Askeri darbe girişiminde ölen yüzlerce insanımız, demokrasiyi askıya alan sivil darbeler, OHAL ilanı, kitlesel gözaltılar ve tutuklamalar, işten çıkarmalar, iş güvencesinin ortadan kaldırılması, kadına yönelik ayrımcı politikalar ve şiddet, homofobiden beslenen şiddet ve cinayetler, Alevilere yönelik mezhepçi dayatmalar, laiklik karşıtı gerici politikalarda kaygı verici artış, çocuk istismarı, doğamızın talan edilmesi, iş cinayetleri ve daha nice insanlık onuruyla bağdaşmayan politika ve uygulamalar…

“Ya biz ya kaos” denilerek Haziran 2015’ten beri ülkemizin içine sokulduğu bu tabloda, bitmek bilmeyen çatışmalar, ölümler, bombalı katliamlar, sivillerin yakıldığı bodrumlar, yakılan/yıkılan/yok edilen kentler/ilçeler/kasabalar eksik olmuyor.

Hemen her gün ülkenin dört bir yanında patlayan bombalarla onlarca insanımız hayatını kaybediyor, yüzlerce insanımız yaralanıyor.

Daha bir hafta önce Gaziantep’te insanların en mutlu gününe, düğüne yapılan alçakça saldırı sonucu çoğu çocuk en az 54 insanımız yaşamını yitirdi, onlarcası yaralandı. En son Artvin’de ana muhalefet partisi konvoyunu hedef alan ve Cizre’de bomba yüklü kamyonun patlatılması ile olan saldırı ise savaş ve kaosun derinleştirildiği bu ortamda hiç birimizin can güvenliğinin olmadığını, demokrasiyi ve barışı savunmada daha ısrarcı bir tutum alınması gerektiğini gözler önüne sermiştir.

Her yer yanıyor, yüreklerimiz de!
Çatışmalar artarak devam ediyor, gençlerimiz, çocuklarımız birer birer toprağa düşüyor.

Böylesi bir ortamda giriyoruz Dünya “Barış” Günü’ne…

Bu savaş bizim savaşımız değil! Savaşa mecbur olan halklarımız ve emekçiler değil, iktidarını savaşa, gerilime ve kaosa bağlayan AKP’dir. AKP hükümetinin hem içerde hem dışarda emekçileri ve halkları kutuplaştırmak üzerine kurulu bir siyaset izlemesi savaş ve şiddet ortamını sürekli canlı tutmaktadır. Bu çılgınlıkta ısrar etmek ülkemizi çıkmaz bir felakete sürükleyecektir.
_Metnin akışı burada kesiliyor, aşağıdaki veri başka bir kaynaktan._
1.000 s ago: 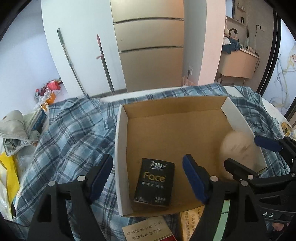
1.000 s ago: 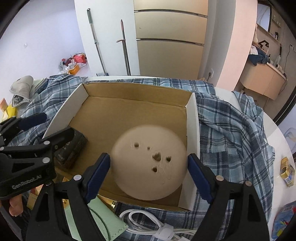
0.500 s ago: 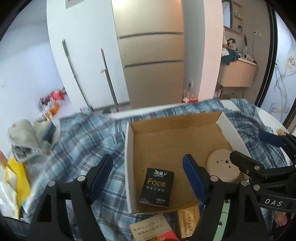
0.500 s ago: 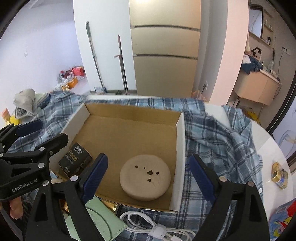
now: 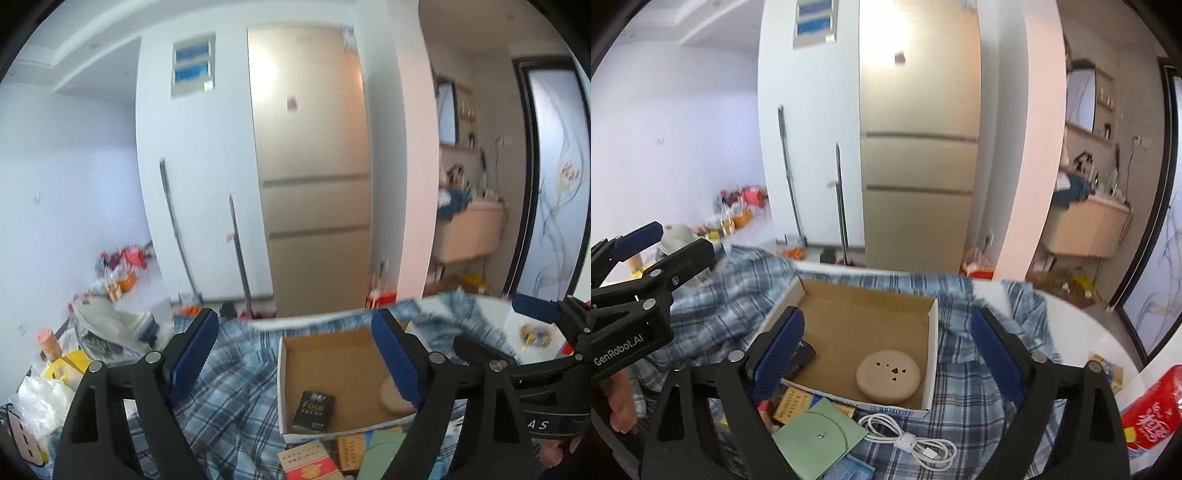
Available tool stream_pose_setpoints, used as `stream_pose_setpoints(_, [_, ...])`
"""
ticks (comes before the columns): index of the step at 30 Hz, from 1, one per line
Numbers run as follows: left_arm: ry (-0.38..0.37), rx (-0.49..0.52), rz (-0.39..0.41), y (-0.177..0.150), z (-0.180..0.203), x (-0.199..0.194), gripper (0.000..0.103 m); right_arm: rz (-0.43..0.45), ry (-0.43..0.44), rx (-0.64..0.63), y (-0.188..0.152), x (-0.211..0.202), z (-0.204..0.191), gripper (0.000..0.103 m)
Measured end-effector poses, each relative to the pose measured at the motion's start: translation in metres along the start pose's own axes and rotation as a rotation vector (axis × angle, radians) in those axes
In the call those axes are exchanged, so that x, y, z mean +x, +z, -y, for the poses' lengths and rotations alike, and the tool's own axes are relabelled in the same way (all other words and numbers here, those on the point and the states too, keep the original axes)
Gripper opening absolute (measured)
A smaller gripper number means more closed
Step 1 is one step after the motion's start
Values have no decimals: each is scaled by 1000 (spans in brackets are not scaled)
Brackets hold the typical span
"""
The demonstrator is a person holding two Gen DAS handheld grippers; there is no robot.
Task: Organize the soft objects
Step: 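Raise both grippers out of the box and back away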
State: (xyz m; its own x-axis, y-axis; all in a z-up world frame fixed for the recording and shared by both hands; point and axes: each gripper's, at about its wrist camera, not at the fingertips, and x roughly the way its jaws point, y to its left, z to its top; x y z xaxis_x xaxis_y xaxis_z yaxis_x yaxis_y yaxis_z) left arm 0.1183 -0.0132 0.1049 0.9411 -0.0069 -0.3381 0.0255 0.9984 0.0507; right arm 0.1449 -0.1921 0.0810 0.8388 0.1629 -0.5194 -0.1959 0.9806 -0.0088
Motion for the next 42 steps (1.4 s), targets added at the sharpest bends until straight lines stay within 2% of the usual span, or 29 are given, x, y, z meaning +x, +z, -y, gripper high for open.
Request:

Ülkemizdeki darbelerin, savaşların ve ekonomik krizlerin bedelini halkımız ve emekçiler ödemektedir. Savaş naraları atanların çocukları değil, yoksul halkımızın çocuklarının kanı akıtılmaktadır.

O yüzden barışa dair tüm çabalar, eylemler yaşamsaldır.
Bizler, savaşlarda bir canımız daha yitmesin, salgın hastalıklar, sakatlıklar toplu ölümler olmasın, insanlar evlerini terk etmesin, doğaya kıyılmasın diye bu çılgınlığı durdurmak istiyoruz.

Bizler, Kürt sorununda, Suriye konusunda; savaş/şiddet odaklı politikaların derhal terkedilmesini, barışçıl ve demokratik yollarla çözüm için gerekli adımların acilen atılmasını istiyoruz.

Bu yıl 1 Eylül Dünya Barış Günü’nde alanlara çıkmak, ses çıkartmak, halka gerçekleri anlatmak her zamankinden daha önemli ve anlamlıdır.

Bunun için ülkenin dört bir yanında Emek Ve Demokrasi İçin Güç Birliği olarak; “FAŞİZME, DARBELERE VE SAVAŞA KARŞI DEMOKRASİ VE BARIŞ İSTİYORUZ!” şiarıyla barışı sahiplenecek ve barışa ses vereceğiz.

Ülkemizin geleceğine sahip çıkmak, demokrasiyi, laikliği, bağımsızlığı, barışı, eşitliği, özgürlüğü, adaleti savunmak ve gerçek kılmak için 1 Eylül’de alanlarda olacağız.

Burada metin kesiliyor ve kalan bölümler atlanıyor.